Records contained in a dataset

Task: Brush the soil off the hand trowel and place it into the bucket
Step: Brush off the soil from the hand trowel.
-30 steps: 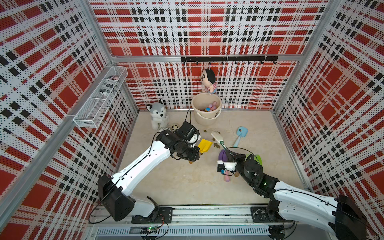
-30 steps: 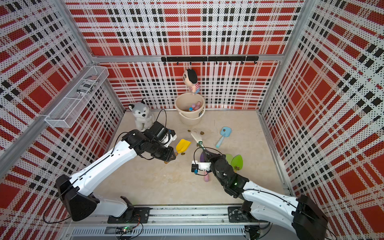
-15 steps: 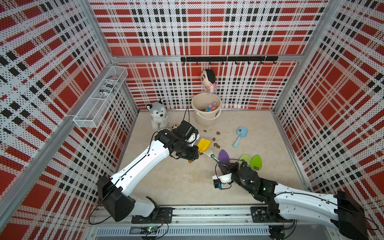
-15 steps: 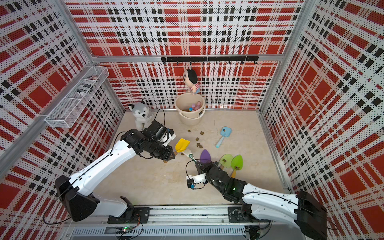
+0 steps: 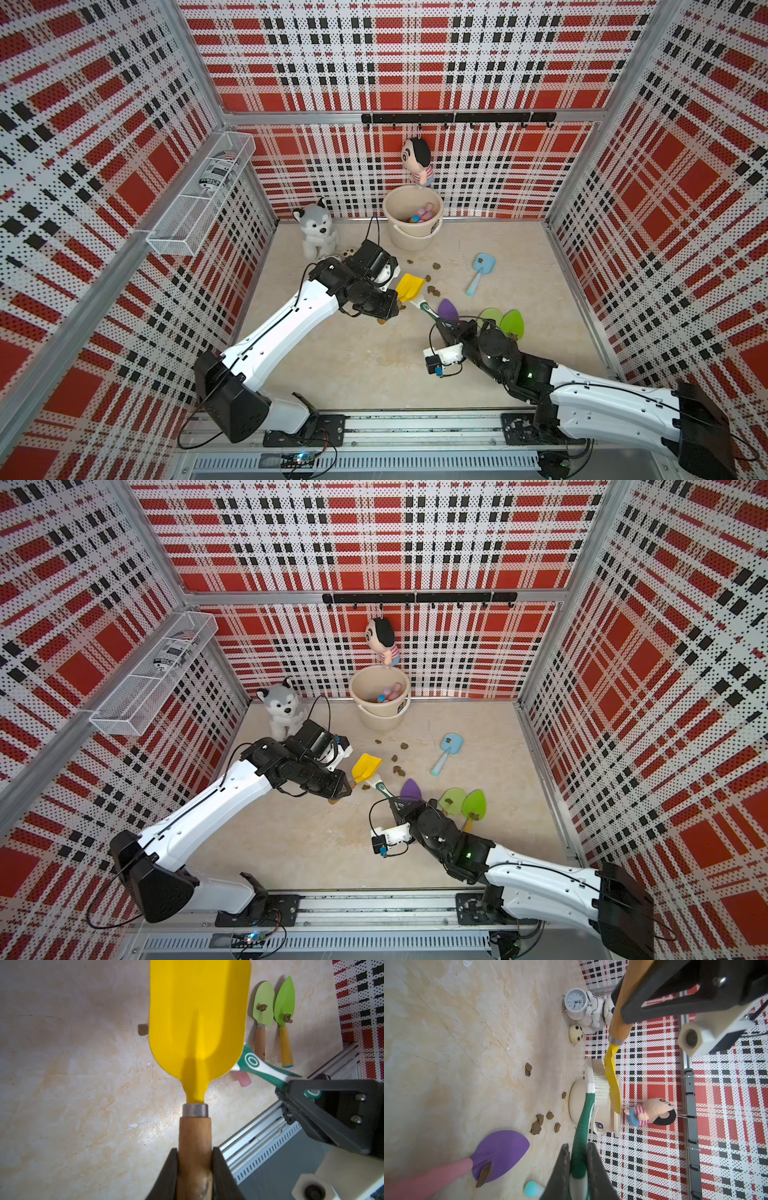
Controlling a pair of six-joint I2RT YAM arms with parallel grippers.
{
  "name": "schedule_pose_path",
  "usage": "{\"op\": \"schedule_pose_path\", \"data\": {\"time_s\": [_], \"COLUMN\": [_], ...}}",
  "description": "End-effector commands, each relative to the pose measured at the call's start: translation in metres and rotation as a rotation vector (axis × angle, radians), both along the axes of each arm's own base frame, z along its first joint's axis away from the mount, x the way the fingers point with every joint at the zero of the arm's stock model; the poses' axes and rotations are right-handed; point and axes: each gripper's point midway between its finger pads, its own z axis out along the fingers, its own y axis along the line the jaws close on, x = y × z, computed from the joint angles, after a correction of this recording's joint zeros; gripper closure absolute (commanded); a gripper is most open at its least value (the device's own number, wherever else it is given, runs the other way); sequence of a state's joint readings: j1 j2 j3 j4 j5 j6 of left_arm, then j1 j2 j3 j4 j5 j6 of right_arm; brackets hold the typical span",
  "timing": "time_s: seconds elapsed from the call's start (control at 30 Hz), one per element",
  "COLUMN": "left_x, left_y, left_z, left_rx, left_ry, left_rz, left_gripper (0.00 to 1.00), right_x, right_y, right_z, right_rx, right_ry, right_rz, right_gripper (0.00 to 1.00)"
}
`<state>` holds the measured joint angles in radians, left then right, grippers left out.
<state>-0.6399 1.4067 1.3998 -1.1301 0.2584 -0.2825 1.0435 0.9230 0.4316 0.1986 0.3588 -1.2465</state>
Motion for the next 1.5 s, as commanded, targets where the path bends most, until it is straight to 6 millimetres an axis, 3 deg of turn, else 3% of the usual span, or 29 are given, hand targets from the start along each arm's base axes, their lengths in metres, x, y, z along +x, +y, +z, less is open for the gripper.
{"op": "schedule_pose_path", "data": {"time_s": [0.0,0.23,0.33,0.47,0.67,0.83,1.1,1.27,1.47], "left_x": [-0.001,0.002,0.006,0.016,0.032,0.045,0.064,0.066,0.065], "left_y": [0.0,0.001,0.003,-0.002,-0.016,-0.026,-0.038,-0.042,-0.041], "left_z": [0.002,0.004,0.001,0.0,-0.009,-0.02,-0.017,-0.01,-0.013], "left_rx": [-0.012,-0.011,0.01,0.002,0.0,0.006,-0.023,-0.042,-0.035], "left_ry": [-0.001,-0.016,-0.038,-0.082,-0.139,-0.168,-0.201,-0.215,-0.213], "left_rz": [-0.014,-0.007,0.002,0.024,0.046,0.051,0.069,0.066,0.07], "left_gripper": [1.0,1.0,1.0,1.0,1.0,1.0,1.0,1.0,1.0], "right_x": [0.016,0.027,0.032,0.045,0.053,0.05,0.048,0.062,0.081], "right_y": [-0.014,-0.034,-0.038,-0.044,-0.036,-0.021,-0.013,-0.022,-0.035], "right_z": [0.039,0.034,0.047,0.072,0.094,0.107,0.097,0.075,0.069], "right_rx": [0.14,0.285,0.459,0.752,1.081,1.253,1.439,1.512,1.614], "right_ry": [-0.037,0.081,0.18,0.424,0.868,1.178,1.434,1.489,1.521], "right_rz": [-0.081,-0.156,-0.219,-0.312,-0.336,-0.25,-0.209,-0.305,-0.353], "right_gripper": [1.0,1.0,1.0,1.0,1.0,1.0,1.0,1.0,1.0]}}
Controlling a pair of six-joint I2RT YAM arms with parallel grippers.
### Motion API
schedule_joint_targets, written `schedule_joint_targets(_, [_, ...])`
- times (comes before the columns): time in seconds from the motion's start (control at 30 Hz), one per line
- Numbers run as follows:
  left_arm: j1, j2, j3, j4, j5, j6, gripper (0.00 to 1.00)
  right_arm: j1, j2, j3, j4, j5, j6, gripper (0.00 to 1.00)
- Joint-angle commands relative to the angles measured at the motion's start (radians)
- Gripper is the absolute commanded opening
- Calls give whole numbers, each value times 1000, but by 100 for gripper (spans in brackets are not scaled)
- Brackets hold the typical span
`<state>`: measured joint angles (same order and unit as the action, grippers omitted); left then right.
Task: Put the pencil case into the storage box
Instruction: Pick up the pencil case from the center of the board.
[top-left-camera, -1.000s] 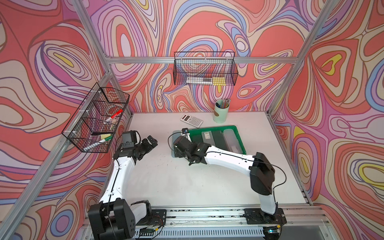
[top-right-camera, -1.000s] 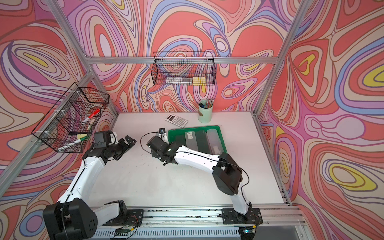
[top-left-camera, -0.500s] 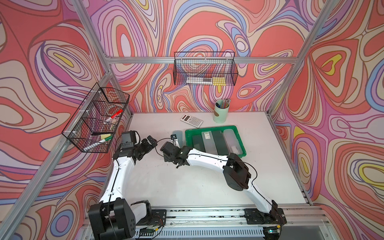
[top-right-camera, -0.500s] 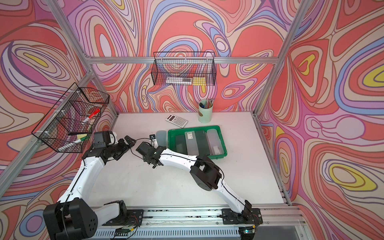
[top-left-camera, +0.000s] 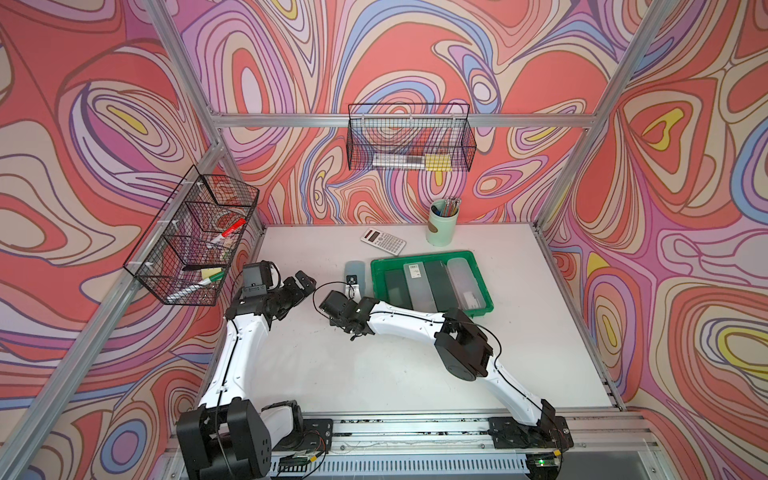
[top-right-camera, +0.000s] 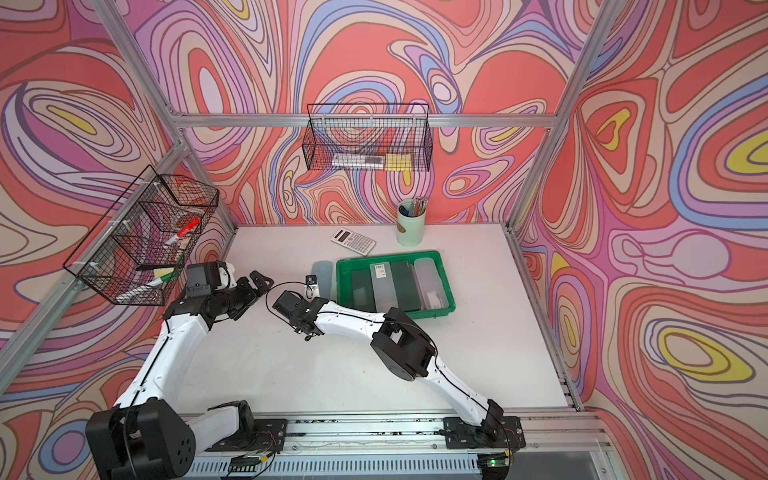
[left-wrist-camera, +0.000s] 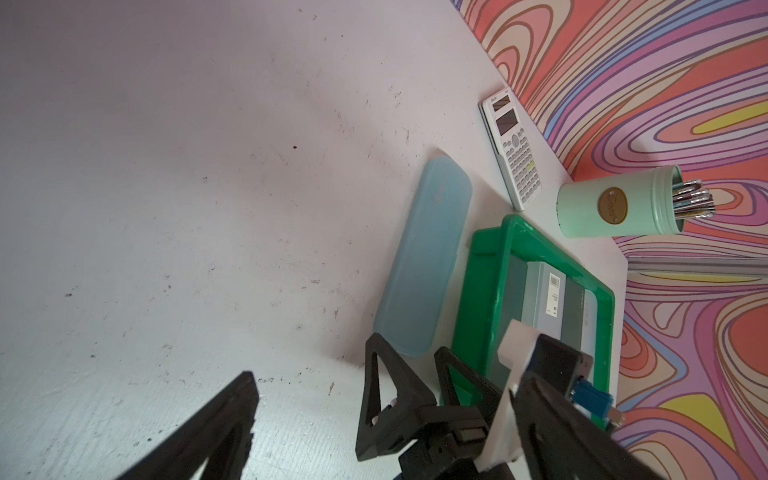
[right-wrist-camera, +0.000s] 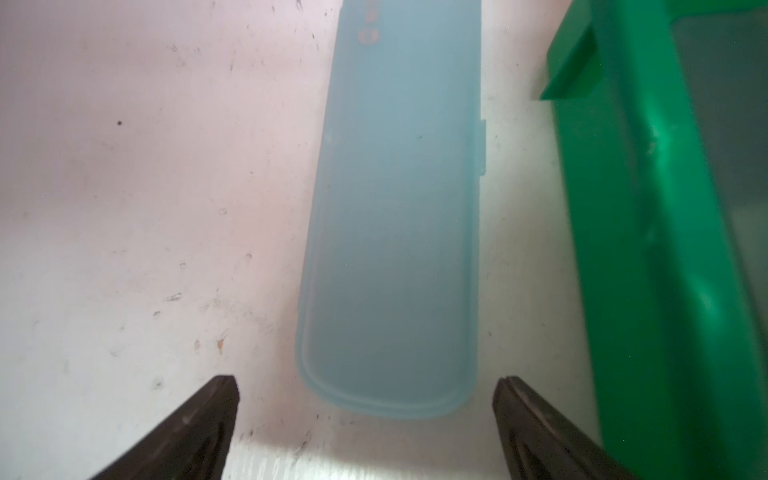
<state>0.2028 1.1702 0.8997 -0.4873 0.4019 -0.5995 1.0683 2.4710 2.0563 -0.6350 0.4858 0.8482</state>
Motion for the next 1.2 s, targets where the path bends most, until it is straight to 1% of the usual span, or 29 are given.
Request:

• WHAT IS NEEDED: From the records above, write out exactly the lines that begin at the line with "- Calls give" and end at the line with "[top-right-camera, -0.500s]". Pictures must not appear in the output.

• TASK ANSWER:
- Calls give whole numbers, each value times 1000, but by 100 for gripper (spans in brackets are not scaled)
- Brackets hold the typical span
`<state>`: measured joint angles (same order and unit as the action, grippers omitted); left then right.
Task: Put the pencil case into the storage box
Instruction: Pick up the pencil case from the center of the board.
[top-left-camera, -1.000s] 
[top-right-camera, -1.000s] 
[top-left-camera, -0.500s] 
[top-right-camera, -0.500s] 

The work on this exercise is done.